§ **What to do**: Nothing but the lines from the one with "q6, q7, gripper" through the final line of the listing should appear in the answer, each copied exactly.
=-=-=-=-=
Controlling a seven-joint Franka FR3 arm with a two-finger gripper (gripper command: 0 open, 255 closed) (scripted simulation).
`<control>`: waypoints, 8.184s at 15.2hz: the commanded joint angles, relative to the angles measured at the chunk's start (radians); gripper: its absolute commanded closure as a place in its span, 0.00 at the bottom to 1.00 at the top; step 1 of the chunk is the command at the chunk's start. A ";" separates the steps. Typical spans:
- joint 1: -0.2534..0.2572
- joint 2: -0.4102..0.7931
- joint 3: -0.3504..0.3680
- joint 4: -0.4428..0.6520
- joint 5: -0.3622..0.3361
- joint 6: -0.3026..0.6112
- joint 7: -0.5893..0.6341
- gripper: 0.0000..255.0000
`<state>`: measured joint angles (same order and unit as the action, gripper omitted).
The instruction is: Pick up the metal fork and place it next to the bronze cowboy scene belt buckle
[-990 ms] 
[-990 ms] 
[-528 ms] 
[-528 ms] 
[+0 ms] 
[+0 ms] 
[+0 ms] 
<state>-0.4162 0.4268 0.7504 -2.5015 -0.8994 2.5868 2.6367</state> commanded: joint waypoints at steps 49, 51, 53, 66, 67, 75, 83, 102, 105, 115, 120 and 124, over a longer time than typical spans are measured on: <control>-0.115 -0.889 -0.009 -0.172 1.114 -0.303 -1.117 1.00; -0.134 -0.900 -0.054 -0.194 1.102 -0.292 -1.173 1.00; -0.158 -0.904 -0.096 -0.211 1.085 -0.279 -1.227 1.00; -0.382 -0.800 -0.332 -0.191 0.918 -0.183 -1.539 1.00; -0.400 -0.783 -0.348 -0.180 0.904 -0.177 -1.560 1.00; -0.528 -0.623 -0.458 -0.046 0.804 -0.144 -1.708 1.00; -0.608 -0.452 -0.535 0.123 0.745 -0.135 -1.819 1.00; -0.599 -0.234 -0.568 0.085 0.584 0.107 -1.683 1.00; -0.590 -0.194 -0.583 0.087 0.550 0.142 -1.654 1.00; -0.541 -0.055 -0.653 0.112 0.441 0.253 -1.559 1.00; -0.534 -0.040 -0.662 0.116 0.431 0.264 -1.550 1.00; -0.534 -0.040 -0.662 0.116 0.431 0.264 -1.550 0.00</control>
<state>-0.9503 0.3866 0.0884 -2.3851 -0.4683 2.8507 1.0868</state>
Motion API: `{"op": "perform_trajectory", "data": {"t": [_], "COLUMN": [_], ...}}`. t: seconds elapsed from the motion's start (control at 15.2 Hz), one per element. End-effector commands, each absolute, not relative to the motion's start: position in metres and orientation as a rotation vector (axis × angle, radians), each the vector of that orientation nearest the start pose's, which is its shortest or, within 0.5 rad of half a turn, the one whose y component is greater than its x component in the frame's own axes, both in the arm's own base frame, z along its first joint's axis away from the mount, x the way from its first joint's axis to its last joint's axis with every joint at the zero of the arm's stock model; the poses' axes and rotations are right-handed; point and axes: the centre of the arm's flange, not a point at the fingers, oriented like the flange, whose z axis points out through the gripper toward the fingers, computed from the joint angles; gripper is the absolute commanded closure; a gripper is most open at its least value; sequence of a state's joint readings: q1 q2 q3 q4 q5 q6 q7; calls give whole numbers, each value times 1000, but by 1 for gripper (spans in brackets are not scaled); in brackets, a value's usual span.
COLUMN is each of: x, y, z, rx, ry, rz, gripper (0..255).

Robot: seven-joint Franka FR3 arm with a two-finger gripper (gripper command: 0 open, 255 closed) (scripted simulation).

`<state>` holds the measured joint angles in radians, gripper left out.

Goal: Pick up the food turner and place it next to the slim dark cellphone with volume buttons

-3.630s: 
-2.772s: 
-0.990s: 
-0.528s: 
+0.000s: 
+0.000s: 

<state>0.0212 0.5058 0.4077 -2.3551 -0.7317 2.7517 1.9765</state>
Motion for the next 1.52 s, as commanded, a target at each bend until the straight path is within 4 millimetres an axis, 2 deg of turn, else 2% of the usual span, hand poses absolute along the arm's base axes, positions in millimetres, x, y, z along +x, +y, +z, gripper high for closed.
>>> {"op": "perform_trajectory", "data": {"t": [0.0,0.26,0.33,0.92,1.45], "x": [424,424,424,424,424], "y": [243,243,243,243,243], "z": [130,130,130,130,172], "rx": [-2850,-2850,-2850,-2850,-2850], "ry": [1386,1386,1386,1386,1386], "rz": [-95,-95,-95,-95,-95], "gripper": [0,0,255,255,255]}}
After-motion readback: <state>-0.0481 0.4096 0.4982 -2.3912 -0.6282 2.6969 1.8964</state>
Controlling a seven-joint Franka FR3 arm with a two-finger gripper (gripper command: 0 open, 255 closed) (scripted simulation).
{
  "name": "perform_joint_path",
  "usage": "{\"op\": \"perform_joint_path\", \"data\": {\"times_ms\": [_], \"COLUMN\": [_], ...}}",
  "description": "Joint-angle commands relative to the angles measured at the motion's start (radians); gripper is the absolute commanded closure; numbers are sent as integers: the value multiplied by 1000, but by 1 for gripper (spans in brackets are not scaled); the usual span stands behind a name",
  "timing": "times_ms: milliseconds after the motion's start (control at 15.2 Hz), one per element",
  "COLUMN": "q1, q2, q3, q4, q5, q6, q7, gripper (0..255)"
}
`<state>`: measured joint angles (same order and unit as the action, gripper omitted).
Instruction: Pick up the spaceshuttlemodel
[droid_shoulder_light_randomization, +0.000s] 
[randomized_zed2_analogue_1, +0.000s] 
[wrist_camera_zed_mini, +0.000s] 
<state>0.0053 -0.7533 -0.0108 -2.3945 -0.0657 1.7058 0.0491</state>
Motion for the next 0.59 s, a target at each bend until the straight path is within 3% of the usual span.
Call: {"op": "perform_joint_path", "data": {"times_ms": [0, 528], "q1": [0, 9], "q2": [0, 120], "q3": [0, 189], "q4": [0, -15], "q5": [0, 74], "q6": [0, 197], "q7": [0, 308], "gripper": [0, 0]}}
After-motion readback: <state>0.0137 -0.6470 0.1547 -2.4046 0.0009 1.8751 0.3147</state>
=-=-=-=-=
§ **Response box**:
  "COLUMN": "q1, q2, q3, q4, q5, q6, q7, gripper (0..255)"
}
`<state>`: measured joint angles (same order and unit as the action, gripper omitted).
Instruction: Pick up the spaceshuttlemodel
[droid_shoulder_light_randomization, +0.000s] 
[randomized_zed2_analogue_1, +0.000s] 
[wrist_camera_zed_mini, +0.000s] 
<state>0.0053 -0.7533 -0.0108 -2.3945 -0.0657 1.7058 0.0491</state>
Motion for the next 0.59 s, a target at each bend until the straight path is within 3% of the usual span.
Call: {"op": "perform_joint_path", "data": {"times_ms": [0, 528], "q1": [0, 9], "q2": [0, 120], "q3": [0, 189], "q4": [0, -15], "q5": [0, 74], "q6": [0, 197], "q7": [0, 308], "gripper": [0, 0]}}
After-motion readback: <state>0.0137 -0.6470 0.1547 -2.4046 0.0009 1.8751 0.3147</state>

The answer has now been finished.